The cuisine did not develop in isolation, of course. As it spread, it was influenced by ideas coming from the North and West Asia. More recently the cuisines of Europe have influenced the native ones. Vietnam, Laos and Cambodia were French colonies, Malaysia was a British Colony and Indonesia was a Dutch colony. Thailand successfully resisted European colonisation.

Lemon grass and galangal are two important flavours which make the cuisines of the region unique.Curries are very common across the region, but less common in Vietnam where the Chinese influence is strong. The concept probably came from India and spread east, but the people of the South East modified the original by substituting coconut milk for yogurt as the base for the sauce.

Chilli, native to the Americas arrived in the region with European explorers. Other spices used in the region; cinnamon from Sri Lanka, cardamom and cumin from India, coriander and star anise from China.

Several herbs are common in the region, Thai basil, sweet basil, coriander and mint the most common. Citrus especially limes are native to the islands of Indonesia and Malaysia. Fish sauce is probably a local invention.


Rice is a staple starch in all three cuisines areas. In addition to rice, South Western cuisines include a variety of leavened and unleavened breads and South East and North East cuisines include rice and egg noodles.

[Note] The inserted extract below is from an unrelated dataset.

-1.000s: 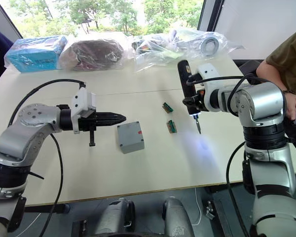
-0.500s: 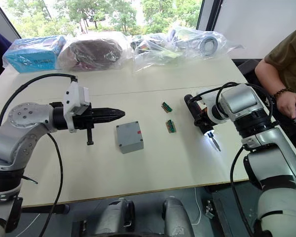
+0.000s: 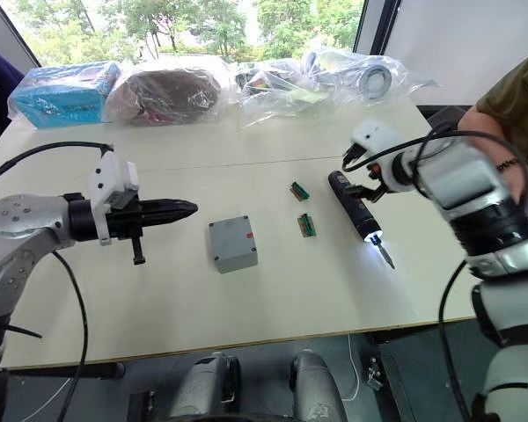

In the South West, the major oil used in frying is ghee, or clarified butter. In the South East and North East, the major oils are vegetable oils.

Garlic and Ginger

Garlic and ginger are used in all three cuisine areas, as are chilli, although chillies are much more common in the South West and South East. The North Eastern cuisines use soy sauce in nearly everything; the South East substitutes with fish sauce; there is no equivalent in South Western cooking. In the South East, there are two additional flavourings that are not used in the other cuisines - galangal and lemon grass.


Curries are very important to the cuisines of the South East and South West but less so in the North East. South Western curries are generally based on yogurt, whereas the curries of the South East and North East are generally based on coconut milk.